Earth will reach perihelion on January 4 at 10:00 a.m. (CST), meaning it will be at its closest point to the Sun in 2023, so it will have a higher orbital speed, with a speed of 3,1,420 kilometers per hour. Hour above average.
Earth’s orbit around the Sun is not a circle but an ellipse, so it makes sense that the earth would have closest and farthest points from the sun every year. By 2023, our closest point comes at 10 a.m., where we’ll be about 3 percent closer to the Sun,” explained the exclusive site. EarthSky.
What is a subsaurus?
The word perihelion comes from the Greek roots “peri” meaning near and “helios” meaning sun.
The astronomical phenomenon that means that the farther a planet is from the Sun, the slower its displacement, a phenomenon known as apogee. On the other hand, the closer it is to the larger star, the faster it moves.

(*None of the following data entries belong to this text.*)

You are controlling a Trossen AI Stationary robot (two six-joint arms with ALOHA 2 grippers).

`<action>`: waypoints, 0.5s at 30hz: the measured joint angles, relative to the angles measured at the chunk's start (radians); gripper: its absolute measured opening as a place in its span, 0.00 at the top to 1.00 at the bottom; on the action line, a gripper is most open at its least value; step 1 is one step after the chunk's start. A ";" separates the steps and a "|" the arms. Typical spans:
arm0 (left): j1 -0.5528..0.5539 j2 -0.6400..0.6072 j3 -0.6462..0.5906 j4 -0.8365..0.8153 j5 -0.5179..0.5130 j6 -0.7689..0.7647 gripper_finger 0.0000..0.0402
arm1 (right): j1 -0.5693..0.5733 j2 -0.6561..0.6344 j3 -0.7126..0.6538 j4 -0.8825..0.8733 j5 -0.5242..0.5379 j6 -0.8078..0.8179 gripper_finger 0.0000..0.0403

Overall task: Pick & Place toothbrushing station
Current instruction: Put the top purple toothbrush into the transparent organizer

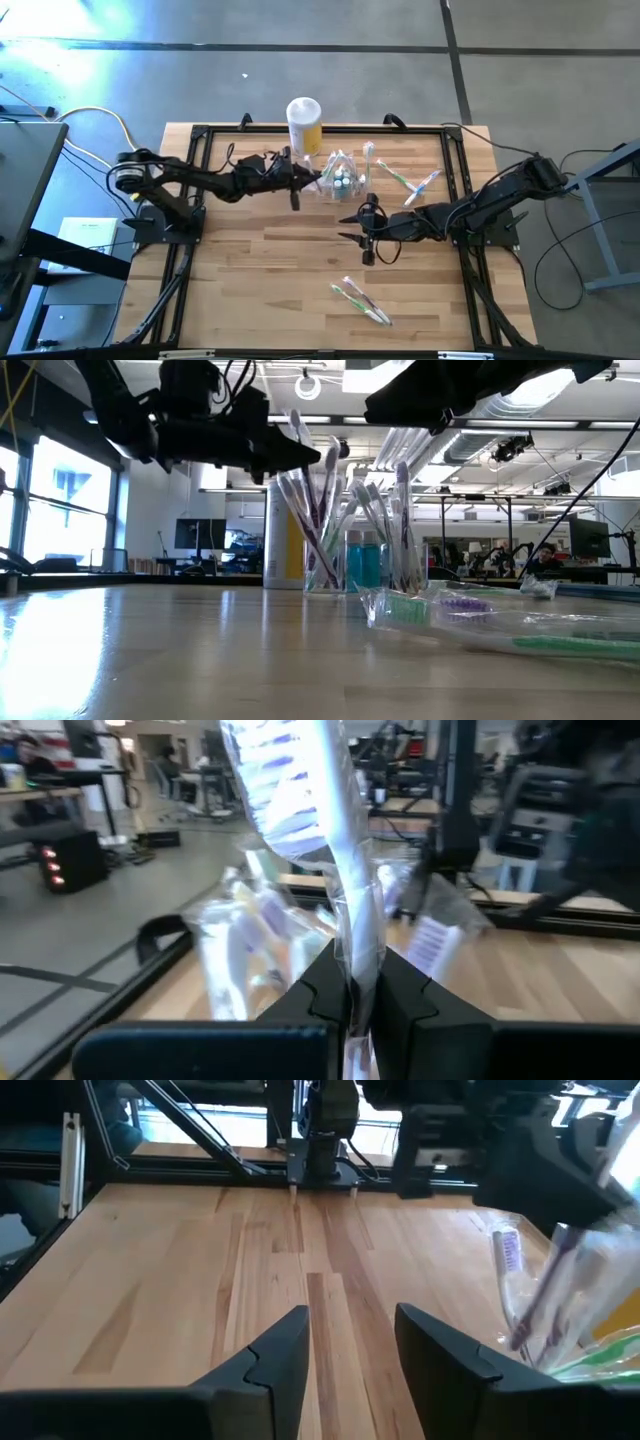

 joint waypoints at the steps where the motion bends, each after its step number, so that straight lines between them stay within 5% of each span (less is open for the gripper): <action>1: 0.002 0.006 0.005 0.002 -0.013 0.006 0.96 | 0.000 0.000 0.000 0.000 0.000 0.000 0.65; 15: 0.025 0.027 0.048 -0.064 -0.130 0.091 0.96 | 0.000 0.013 0.000 0.004 -0.008 0.000 0.65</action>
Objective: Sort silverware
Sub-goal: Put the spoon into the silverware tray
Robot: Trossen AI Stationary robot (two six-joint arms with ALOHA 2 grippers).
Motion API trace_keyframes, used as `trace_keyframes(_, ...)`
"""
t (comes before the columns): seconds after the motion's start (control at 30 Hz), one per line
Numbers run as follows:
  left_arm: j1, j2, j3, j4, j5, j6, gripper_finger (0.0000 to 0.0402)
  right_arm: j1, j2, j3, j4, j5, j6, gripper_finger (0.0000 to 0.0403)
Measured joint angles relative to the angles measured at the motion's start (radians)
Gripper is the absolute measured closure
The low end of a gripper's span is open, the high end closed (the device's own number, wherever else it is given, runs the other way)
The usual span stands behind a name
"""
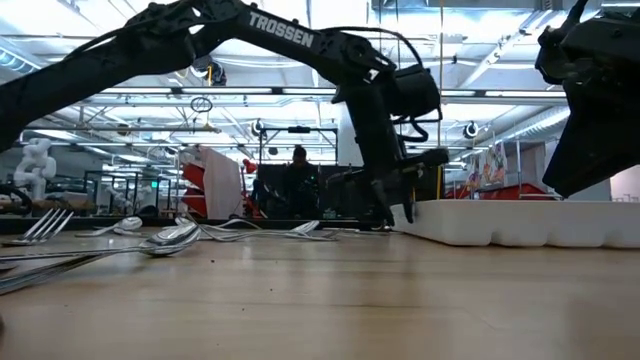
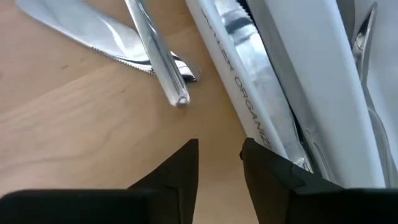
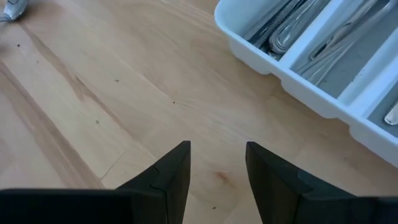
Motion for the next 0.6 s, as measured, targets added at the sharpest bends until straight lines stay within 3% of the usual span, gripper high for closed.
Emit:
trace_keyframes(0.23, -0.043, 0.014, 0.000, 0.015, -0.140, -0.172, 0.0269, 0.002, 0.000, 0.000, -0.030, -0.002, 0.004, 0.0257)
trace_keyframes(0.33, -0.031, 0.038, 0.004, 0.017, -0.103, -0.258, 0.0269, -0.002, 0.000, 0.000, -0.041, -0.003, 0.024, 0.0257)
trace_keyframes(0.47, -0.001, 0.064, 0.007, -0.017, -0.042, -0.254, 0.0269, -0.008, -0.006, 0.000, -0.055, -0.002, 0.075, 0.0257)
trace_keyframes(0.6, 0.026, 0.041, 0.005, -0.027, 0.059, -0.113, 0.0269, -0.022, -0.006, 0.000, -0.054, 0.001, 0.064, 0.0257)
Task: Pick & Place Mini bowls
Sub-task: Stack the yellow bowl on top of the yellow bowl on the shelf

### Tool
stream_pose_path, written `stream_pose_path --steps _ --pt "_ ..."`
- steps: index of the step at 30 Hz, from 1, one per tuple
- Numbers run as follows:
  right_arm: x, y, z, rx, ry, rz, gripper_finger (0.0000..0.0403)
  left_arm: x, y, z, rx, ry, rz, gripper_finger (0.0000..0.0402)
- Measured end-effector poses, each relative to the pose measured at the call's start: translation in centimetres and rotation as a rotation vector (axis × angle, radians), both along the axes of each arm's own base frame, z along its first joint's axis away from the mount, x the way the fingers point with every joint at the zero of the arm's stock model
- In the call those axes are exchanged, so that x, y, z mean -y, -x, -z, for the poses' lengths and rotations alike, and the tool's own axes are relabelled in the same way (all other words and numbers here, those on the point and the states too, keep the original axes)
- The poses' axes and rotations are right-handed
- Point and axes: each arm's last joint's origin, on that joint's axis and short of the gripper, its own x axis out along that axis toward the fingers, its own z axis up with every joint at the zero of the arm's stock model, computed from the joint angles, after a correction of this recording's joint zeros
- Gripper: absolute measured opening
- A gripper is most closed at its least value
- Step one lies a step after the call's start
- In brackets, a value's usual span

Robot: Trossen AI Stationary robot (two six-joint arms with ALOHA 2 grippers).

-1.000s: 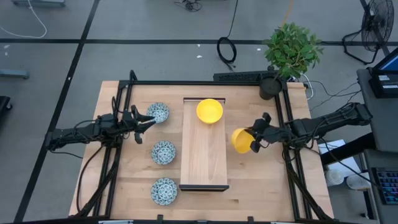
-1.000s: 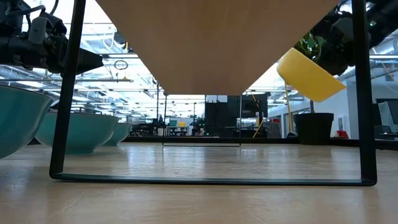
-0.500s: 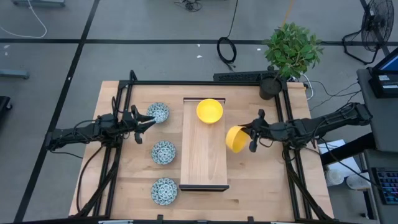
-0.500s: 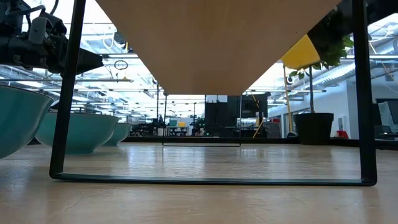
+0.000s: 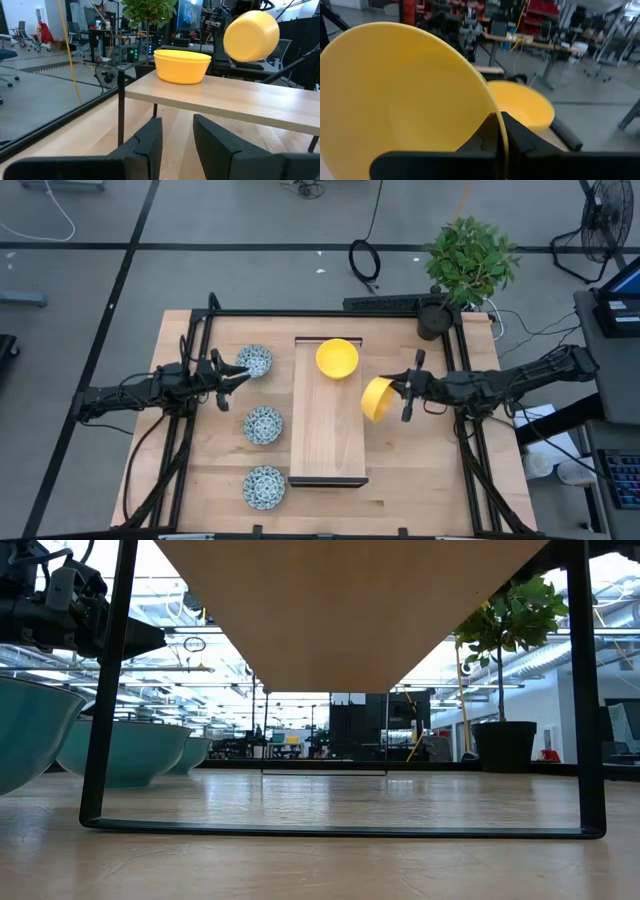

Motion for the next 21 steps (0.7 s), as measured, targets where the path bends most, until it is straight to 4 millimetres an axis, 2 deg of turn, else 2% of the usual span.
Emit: stream_pose_path --steps 9,21 --pt "0.0 -0.1 -1.5 0.106 0.130 -0.012 0.0000 0.0 0.0 0.0 0.000 0.000 0.001 0.0113" --pt "0.2 -0.1 -1.9 0.100 0.292 0.001 0.0000 0.0 0.0 0.0 0.000 0.000 0.000 0.0113"
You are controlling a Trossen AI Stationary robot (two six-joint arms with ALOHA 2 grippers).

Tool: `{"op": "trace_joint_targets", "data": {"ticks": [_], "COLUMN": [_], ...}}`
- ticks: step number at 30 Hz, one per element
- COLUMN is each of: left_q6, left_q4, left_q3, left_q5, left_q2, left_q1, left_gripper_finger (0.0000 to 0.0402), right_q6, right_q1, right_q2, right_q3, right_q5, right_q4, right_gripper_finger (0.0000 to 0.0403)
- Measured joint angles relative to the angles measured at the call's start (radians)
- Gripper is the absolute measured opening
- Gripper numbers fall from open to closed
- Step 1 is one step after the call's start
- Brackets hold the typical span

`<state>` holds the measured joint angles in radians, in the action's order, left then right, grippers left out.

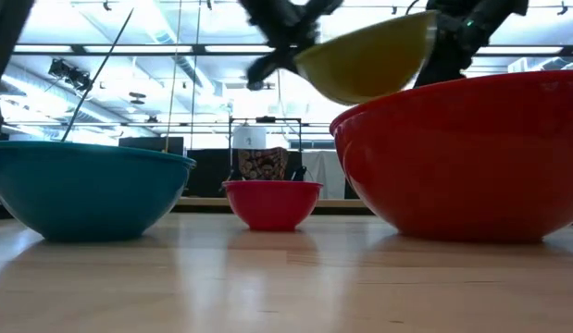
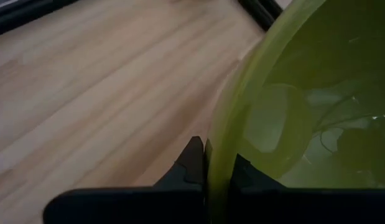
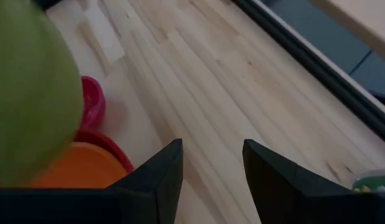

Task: Nest bowls inside each other
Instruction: Stack the green bowl on top of the orange bowl

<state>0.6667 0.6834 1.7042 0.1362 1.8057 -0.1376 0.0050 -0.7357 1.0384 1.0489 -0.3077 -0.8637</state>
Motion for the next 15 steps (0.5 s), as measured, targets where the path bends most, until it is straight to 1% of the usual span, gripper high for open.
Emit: {"op": "trace_joint_targets", "data": {"ticks": [2,5,8,12,15], "left_q6": [-0.025,-0.035,-0.035,-0.035,-0.049], "left_q4": [0.000,-0.004,-0.007,-0.032,0.010], "left_q3": [0.083,0.201,0.307,0.410,0.452], "left_q5": [-0.012,-0.061,-0.106,-0.147,-0.191], "left_q2": [0.072,0.176,0.279,0.388,0.437], "left_q1": [0.019,0.041,0.056,0.067,0.074], "left_gripper_finger": [0.0009,0.0009,0.0010,0.0014,0.0015], "right_q6": [0.001,0.002,0.028,0.054,0.071], "right_q1": [0.000,0.000,0.000,0.000,0.000], "right_q2": [-0.033,-0.079,-0.122,-0.183,-0.222], "right_q3": [0.000,0.000,0.000,0.000,0.000], "right_q5": [0.013,0.041,0.043,0.045,0.056], "right_q4": [-0.019,-0.057,-0.093,-0.109,-0.106], "right_gripper_finger": [0.0174,0.0174,0.0174,0.0174,0.0174]}}
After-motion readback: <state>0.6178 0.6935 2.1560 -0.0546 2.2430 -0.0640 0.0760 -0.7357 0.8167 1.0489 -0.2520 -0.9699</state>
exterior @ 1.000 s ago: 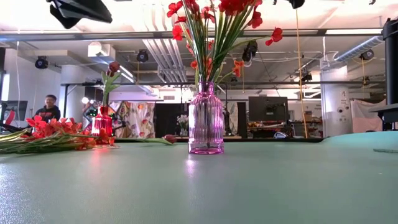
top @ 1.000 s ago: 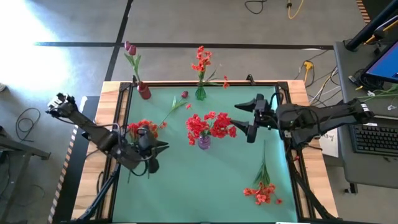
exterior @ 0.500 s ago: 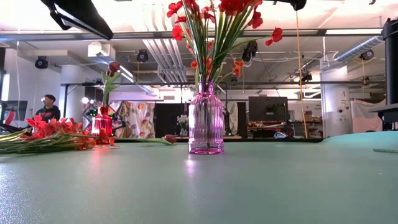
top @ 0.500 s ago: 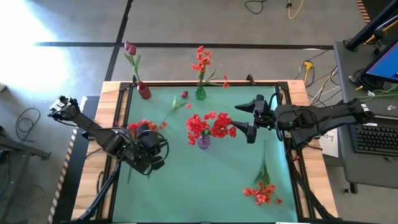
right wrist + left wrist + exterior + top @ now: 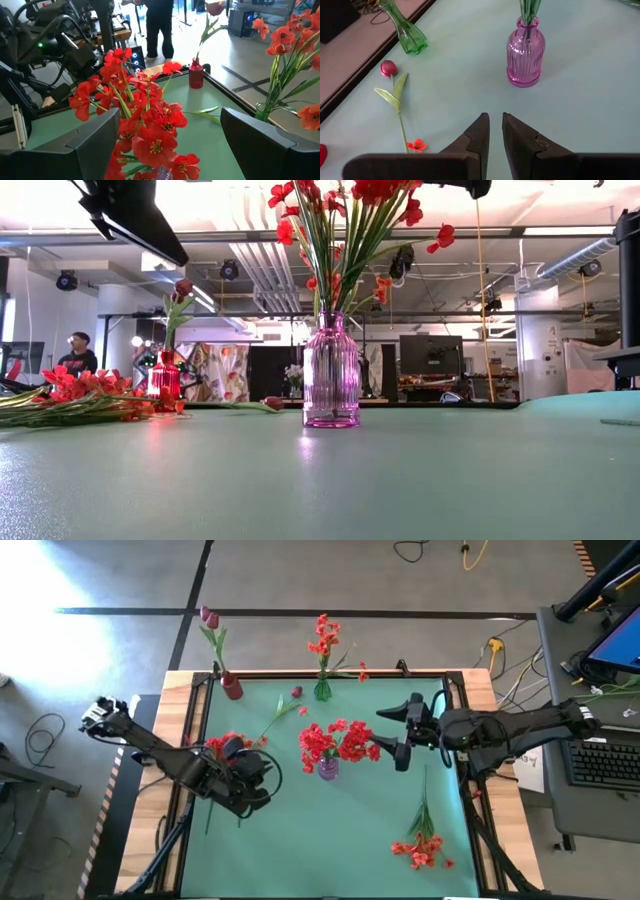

On social networks, some people have said that due to its proximity to the Sun during the subsolar we may have a climate with high temperatures, but it is not so.
“The seasonal behavior of climate is primarily influenced by the 23.44° inclination of our planet’s axis of rotation with the plane of its orbit, and not from its elliptical orbitexplained George Lebow, professor of astronomy at the University of Florida.
“During the Northern Hemisphere winter,[at this time of year]the North Pole is pointing away from the Sun. The days are shorter and this creates more cold. The fact that we are slightly closer to the Sun It does not matter, It’s freezing anyway,” he told an article published by NASA.